Work item:
What needs reproducing is the run of lines in the data below starting at the line with "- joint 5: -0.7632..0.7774" and ending at the line with "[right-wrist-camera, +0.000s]", both ends included. Copy it exactly, without pictures, and add nothing.

-- Data to use follows --

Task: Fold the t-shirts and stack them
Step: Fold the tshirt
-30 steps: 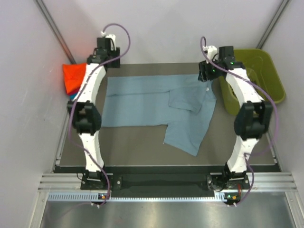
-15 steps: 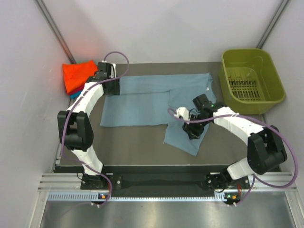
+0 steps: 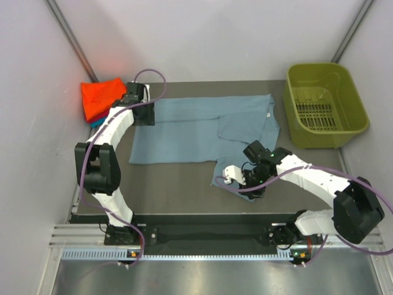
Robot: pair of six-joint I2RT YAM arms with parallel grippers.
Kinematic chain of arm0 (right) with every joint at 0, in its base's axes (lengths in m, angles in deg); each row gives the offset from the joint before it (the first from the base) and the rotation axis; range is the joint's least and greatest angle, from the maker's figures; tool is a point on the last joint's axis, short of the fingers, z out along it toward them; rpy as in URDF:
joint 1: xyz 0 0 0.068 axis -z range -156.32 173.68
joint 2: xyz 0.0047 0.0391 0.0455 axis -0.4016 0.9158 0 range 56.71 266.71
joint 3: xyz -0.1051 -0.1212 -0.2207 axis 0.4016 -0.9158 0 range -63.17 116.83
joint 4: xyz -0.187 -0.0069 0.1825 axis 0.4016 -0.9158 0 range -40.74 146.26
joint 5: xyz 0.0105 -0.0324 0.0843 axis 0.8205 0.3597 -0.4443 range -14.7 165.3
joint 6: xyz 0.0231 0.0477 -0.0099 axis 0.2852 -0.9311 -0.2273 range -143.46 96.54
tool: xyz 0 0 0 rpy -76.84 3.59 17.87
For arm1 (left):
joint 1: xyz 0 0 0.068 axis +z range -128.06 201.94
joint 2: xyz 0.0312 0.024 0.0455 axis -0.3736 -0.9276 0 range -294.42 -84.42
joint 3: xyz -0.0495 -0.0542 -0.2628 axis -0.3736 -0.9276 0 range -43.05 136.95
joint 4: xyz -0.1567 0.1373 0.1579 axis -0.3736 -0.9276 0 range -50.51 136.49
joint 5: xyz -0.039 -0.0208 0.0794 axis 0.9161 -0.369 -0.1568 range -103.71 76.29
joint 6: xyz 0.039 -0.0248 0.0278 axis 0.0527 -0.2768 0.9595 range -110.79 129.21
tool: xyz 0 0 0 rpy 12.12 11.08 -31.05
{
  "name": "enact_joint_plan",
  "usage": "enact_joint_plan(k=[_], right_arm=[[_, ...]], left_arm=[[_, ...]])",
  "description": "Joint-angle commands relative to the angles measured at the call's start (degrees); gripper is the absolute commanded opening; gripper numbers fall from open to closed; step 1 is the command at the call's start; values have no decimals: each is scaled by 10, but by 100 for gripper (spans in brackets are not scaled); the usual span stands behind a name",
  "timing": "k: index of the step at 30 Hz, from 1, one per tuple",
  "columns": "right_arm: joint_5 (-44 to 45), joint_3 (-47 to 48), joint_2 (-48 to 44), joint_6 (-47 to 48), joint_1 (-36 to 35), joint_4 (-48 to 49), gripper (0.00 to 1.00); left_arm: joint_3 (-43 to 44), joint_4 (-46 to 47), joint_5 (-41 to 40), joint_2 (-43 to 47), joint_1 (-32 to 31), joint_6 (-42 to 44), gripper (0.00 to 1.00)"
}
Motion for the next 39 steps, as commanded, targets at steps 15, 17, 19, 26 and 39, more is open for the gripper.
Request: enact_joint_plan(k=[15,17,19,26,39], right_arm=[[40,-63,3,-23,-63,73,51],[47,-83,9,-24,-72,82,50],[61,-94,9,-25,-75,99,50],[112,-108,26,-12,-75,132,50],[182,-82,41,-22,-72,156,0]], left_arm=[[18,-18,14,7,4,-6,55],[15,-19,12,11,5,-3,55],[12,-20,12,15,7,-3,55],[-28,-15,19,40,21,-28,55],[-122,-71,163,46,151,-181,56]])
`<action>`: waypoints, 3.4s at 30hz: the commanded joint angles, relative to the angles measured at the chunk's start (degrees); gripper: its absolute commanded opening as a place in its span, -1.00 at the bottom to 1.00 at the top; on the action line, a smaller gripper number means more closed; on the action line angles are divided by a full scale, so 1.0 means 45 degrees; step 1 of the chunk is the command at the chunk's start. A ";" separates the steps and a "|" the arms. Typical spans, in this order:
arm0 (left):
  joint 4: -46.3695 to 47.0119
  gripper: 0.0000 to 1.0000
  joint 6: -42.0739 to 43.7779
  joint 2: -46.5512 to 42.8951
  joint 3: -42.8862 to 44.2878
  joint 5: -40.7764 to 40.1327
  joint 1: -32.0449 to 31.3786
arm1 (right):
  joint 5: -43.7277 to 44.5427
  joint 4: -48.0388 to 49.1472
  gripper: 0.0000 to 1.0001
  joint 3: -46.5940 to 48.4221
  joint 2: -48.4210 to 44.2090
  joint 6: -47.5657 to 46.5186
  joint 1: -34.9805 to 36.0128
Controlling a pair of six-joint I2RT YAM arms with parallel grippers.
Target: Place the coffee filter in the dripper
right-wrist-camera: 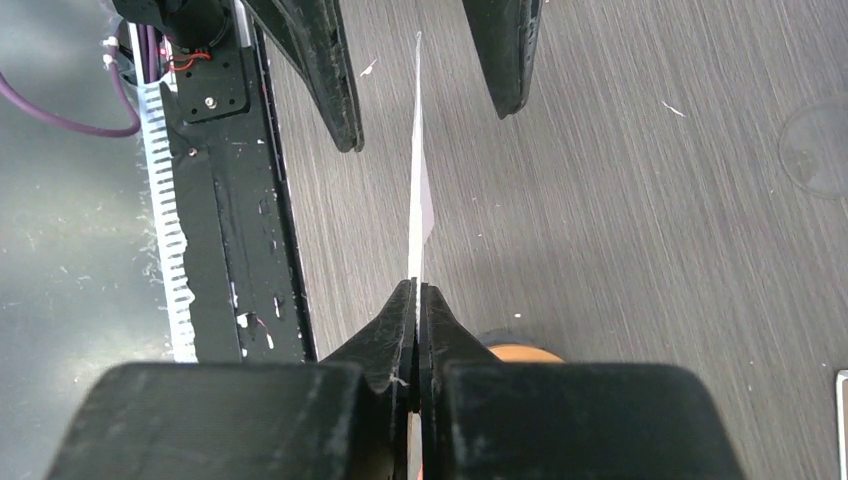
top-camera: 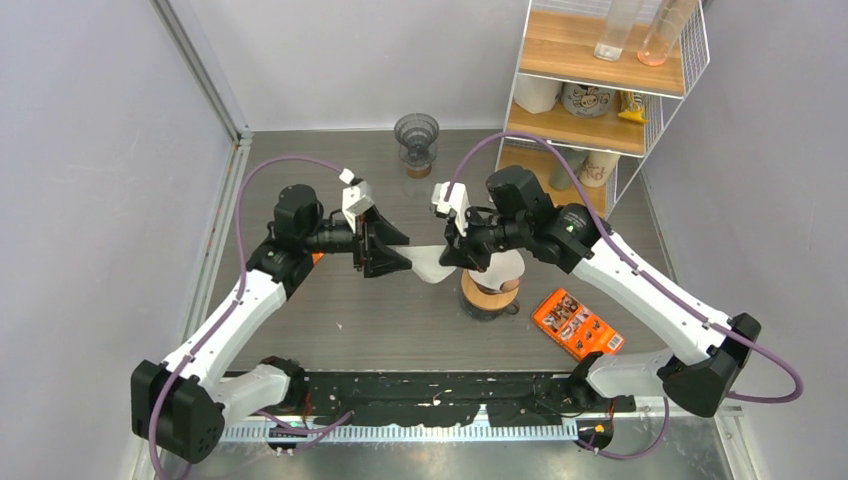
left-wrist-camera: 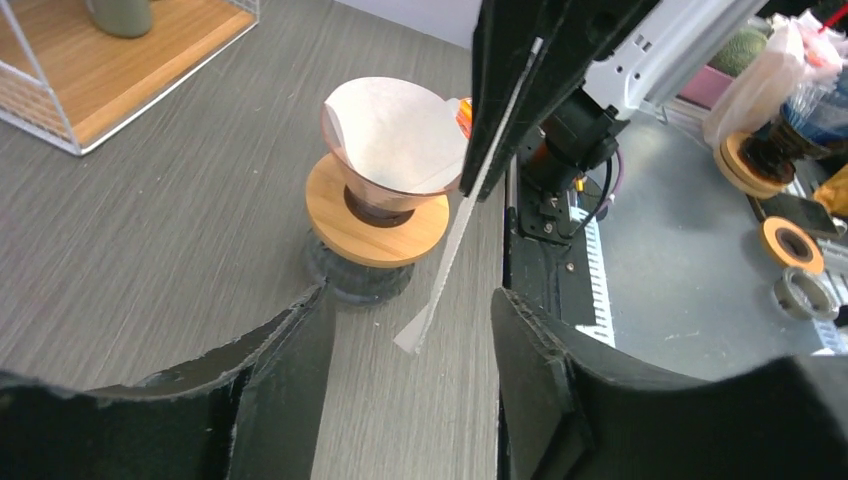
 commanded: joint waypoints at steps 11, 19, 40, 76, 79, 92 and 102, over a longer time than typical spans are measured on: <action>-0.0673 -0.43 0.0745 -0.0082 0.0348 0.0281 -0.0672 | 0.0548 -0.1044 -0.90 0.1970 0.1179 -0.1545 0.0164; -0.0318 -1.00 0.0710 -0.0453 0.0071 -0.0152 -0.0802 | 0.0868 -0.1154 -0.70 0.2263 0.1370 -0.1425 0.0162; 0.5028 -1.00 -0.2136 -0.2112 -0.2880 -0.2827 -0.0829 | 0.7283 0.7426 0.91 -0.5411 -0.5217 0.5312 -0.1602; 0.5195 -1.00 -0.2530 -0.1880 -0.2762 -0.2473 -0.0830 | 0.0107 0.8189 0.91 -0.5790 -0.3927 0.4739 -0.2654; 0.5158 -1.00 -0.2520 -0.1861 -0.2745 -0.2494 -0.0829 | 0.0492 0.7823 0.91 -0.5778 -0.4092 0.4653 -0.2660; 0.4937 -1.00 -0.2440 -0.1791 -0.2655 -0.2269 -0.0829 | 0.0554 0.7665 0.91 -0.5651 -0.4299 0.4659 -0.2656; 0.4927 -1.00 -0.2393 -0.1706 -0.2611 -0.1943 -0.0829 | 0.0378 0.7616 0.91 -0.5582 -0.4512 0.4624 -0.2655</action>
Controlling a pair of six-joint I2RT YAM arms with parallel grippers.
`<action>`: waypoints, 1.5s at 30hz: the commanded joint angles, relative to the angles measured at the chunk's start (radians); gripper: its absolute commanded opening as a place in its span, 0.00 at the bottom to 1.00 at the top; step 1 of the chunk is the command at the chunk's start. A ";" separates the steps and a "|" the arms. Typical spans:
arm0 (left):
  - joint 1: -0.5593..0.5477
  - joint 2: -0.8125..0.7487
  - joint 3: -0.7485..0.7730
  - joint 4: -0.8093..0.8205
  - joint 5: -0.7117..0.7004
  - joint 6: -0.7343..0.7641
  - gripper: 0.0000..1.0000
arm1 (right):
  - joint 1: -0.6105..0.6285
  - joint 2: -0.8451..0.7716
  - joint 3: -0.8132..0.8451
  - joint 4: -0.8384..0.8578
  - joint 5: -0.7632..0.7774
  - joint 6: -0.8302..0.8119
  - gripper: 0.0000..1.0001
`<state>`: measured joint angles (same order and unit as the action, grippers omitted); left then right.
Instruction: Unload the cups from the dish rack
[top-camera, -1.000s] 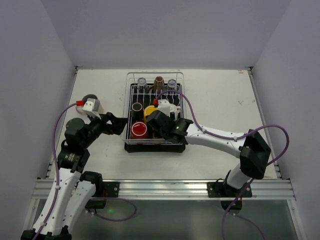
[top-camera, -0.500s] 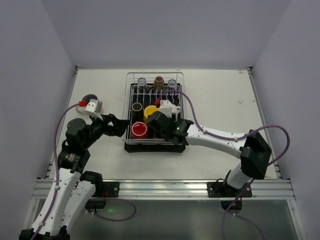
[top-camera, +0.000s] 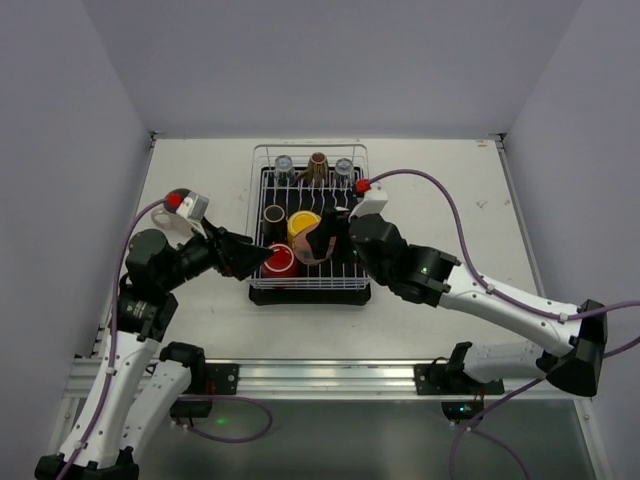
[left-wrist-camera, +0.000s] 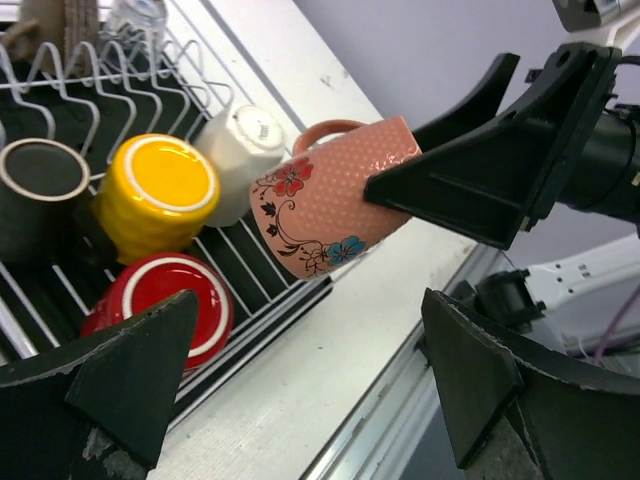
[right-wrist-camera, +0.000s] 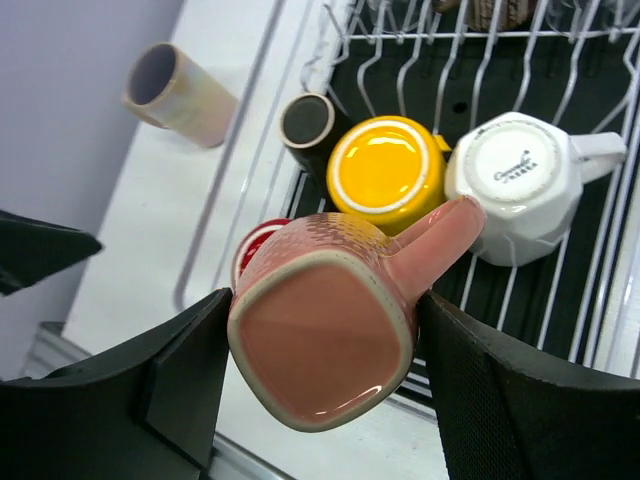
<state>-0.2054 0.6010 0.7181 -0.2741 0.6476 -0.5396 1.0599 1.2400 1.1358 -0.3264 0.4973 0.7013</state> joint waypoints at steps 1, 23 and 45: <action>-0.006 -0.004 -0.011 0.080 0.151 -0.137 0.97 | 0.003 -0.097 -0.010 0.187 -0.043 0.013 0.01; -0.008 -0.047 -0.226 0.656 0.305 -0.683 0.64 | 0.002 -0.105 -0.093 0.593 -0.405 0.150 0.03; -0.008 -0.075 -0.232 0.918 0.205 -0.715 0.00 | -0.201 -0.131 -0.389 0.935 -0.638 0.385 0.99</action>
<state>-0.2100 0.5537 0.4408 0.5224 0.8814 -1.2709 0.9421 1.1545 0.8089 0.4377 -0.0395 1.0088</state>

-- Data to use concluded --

Response below:
  - joint 5: -0.7632..0.7774
  - joint 6: -0.8302..0.8119
  - gripper: 0.0000..1.0001
`<state>`: measured joint angles (same order and unit as the action, grippers omitted); left then right.
Instruction: Unload the cups from the dish rack
[top-camera, -1.000s] 
[top-camera, -0.500s] 
[top-camera, +0.000s] 
[left-wrist-camera, +0.000s] 
[right-wrist-camera, +0.000s] 

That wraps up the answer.